§ Problem details
Using the data below, copy every line that contains the word "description".

§ Input data
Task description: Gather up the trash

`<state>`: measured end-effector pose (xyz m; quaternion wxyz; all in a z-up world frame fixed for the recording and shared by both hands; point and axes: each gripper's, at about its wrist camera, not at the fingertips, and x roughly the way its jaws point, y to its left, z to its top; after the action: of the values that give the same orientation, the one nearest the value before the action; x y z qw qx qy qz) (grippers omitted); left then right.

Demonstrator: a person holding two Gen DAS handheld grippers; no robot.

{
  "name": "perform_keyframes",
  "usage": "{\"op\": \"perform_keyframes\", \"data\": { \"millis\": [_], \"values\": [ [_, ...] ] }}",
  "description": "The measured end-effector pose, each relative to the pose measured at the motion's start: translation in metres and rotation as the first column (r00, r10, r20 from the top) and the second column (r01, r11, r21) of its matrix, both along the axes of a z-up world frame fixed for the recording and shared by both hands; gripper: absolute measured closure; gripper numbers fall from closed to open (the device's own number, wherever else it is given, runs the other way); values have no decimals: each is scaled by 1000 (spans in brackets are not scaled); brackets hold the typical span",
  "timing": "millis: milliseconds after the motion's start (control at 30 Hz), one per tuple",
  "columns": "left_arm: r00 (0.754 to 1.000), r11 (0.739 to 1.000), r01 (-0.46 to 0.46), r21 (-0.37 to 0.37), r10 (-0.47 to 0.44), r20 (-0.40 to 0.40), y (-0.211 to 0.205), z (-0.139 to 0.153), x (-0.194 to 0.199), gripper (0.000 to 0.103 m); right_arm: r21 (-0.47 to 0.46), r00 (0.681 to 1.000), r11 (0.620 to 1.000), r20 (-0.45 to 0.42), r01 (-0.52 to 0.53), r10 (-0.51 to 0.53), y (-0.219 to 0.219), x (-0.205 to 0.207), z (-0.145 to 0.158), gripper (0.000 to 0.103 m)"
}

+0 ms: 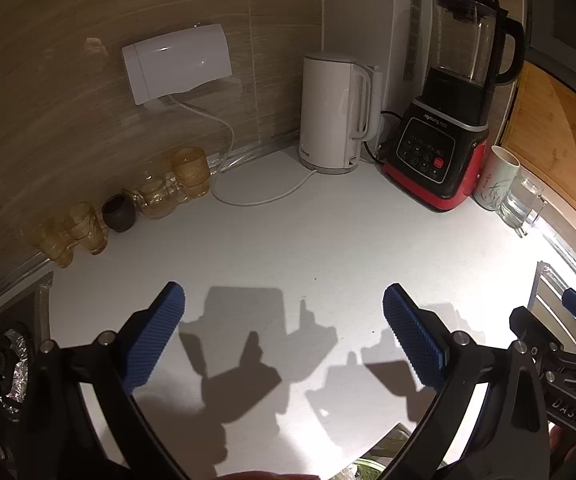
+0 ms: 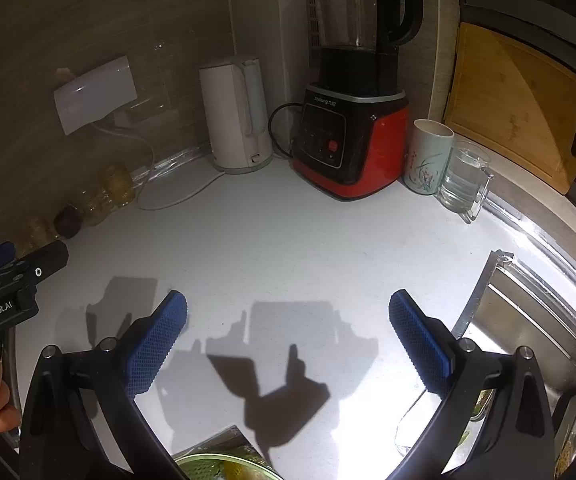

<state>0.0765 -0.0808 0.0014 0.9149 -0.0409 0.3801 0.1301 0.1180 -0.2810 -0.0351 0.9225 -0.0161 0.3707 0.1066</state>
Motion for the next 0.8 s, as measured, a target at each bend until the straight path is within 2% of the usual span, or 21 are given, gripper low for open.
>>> {"op": "perform_keyframes", "data": {
  "millis": [800],
  "values": [
    [1000,1000,29,-8,-29,10,-4,10,-28,8,-7,999,1000,37,11,-11,-2,-30,15,2]
  ]
}}
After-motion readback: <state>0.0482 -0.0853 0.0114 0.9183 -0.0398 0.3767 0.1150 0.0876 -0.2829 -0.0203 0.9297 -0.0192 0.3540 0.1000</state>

§ Solution for this exercise
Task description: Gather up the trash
  "description": "The measured end-effector pose, each relative to the pose measured at the motion's start: translation in metres and rotation as the first column (r00, r10, r20 from the top) and the second column (r01, r11, r21) of its matrix, both along the axes of a z-up world frame fixed for the recording and shared by both hands; gripper: absolute measured closure; gripper numbers fall from closed to open (the device's own number, wherever else it is given, runs the other way); values have no decimals: each is scaled by 1000 (spans in brackets are not scaled); brackets hold the typical span",

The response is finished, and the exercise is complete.